Countries of Occurrence:
Portugal - Azores
Facilitators / Compilers/s:
Dinotrema azoricum is an endemic species of the Azores, Portugal. It is known only from the holotype, collected on Sao Miguel in 1938, in a (currently) highly disturbed area. From the historical data, it potentially has a very small Extent of Occurrence (16 km2) and Area of Occupancy (16 km2). This species has possibly declined in the past as a result of human activity, but the present situation of this species needs to be further assessed and further research is needed into its population, distribution, threats, ecology and life history. Conservation of native vegetation could potentially aid this species' conservation. Based upon the unknown distribution, threats and ecology, this species is assessed as Data Deficient (DD).
This species is known only from the holotype, collected on Sao Miguel island in 1938. Its location, Furnas, has been under high anthropogenic disturbance for the last decades. Based on the data from the 1938 expedition of Frey, Stora and Cedercreutz, the Extent of Occurrence (EOO) would be ca. 16 km² and the Area of Occupancy (AOO) would be ca. 16 km². There is no recent information regarding the distribution of this species.
No current population size estimates exist for this species.

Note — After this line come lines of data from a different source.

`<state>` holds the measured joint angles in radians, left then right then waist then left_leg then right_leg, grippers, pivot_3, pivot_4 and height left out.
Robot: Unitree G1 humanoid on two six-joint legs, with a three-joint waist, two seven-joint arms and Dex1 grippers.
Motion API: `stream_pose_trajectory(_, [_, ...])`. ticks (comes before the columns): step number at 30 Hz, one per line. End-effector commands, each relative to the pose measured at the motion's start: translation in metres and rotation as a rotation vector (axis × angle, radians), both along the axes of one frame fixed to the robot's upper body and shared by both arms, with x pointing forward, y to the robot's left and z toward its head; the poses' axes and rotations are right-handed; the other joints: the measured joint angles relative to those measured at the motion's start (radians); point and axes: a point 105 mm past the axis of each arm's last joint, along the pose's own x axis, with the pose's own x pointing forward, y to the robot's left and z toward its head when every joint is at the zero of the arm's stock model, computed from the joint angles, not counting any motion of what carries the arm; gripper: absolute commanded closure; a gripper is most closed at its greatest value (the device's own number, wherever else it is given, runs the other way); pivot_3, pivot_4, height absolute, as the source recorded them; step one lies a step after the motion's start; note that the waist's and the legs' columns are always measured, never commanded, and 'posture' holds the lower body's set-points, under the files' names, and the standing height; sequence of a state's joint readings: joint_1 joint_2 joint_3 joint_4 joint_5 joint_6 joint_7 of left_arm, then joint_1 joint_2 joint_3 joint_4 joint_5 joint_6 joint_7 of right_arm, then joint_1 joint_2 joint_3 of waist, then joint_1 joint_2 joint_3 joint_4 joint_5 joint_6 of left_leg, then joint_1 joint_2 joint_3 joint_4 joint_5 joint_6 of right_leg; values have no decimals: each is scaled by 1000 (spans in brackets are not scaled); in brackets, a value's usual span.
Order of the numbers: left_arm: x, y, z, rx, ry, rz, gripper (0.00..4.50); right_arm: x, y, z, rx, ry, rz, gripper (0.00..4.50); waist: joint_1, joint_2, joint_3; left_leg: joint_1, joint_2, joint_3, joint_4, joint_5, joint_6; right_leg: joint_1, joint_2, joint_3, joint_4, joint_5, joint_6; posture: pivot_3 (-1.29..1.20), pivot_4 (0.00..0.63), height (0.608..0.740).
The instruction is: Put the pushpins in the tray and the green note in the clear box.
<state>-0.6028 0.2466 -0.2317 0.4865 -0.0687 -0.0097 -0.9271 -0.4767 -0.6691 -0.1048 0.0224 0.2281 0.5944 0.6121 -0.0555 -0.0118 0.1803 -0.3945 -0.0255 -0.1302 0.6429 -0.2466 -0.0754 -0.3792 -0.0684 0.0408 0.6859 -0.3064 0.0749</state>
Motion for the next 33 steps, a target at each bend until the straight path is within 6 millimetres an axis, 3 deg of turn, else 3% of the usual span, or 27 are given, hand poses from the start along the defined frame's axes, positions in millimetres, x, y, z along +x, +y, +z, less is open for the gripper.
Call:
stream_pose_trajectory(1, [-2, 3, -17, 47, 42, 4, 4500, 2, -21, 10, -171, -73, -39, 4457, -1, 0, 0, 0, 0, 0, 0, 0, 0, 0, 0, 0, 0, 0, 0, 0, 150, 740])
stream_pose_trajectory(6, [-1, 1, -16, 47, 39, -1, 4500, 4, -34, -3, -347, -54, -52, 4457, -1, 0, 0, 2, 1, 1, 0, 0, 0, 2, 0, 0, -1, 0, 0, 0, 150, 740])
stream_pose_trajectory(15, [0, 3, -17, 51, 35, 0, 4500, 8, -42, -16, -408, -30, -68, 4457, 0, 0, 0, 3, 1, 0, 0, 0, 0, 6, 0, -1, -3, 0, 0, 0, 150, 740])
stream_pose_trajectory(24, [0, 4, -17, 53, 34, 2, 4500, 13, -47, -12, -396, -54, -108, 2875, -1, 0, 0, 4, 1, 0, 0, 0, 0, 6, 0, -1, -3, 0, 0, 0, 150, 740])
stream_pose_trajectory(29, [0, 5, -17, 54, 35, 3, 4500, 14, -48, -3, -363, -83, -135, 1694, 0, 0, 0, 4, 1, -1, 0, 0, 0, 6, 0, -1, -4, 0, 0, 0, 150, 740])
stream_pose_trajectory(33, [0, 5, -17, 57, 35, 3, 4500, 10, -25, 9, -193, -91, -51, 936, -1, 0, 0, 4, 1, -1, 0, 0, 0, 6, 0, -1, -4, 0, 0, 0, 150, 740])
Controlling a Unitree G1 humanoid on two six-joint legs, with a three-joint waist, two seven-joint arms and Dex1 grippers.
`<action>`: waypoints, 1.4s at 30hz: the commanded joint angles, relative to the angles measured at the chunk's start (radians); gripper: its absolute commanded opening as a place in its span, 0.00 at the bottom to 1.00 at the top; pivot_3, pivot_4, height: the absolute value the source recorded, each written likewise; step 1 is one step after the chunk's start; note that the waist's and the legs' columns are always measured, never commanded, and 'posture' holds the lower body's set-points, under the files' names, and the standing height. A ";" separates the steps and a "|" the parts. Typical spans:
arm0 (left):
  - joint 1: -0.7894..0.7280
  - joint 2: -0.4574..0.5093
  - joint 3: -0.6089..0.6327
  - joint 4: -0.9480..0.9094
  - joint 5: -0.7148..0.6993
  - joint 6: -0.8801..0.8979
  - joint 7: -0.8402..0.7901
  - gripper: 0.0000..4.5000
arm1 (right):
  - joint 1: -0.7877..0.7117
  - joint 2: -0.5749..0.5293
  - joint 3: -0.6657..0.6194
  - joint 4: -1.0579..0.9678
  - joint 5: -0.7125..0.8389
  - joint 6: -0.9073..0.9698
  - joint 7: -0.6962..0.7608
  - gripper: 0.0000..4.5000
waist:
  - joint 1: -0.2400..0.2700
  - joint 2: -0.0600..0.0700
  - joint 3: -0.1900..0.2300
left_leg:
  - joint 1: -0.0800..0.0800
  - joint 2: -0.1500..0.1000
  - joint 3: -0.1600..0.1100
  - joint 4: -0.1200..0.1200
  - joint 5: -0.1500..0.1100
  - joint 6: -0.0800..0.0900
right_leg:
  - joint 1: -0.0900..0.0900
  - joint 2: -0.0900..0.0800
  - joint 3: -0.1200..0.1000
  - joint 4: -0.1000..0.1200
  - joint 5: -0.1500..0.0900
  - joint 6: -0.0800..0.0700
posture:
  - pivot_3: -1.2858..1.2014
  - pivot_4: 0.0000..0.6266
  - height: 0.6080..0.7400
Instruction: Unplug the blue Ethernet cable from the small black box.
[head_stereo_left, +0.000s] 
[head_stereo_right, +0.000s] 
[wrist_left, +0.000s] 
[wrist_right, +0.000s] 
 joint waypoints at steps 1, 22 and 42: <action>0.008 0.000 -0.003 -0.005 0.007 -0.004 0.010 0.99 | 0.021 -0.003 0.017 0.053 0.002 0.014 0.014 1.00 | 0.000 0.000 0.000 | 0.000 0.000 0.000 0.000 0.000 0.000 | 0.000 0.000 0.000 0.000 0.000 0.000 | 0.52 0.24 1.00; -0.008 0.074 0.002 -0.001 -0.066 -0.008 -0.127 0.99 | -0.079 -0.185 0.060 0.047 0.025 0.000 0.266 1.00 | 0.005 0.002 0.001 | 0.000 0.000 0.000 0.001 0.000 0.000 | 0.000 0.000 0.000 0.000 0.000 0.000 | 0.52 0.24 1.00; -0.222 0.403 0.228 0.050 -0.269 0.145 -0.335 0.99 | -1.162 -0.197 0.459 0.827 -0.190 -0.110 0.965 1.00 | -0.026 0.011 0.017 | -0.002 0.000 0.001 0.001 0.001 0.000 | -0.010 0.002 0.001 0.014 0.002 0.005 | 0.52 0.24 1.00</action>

Current Population Trend: Unknown
The ecology and traits of this species are unknown. Other braconid wasps from the subfamily Alysiinae, tribe Alysiini are mostly solitary koinobionts. All species are endoparasitoids of Cyclorrhapha (Diptera) larvae (Goulet and Huber 1993). Many species from the genus Dinotrema are parasitoids of Phoridae (Diptera) in mushrooms (van Achterberg 1988). This species was collected in a disturbed area, in the vicinity of hotsprings.
A lack of information regarding the present status of this species precludes an assessment of potential threats. Nevertheless, the area where the holotype was collected is highly disturbed by human presence, and therefore it could be assumed that past and present human disturbance and land use changes, together with habitat degradation caused by invasive species might have affected this species.
The species is not protected by regional law. Conservation of native vegetation could potentially aid this species' conservation. Further research is needed into its population, distribution, threats, ecology and life history and hosts. Historically, this species was present in one area that is currently highly disturbed, but included in the Natural Park of S. Miguel.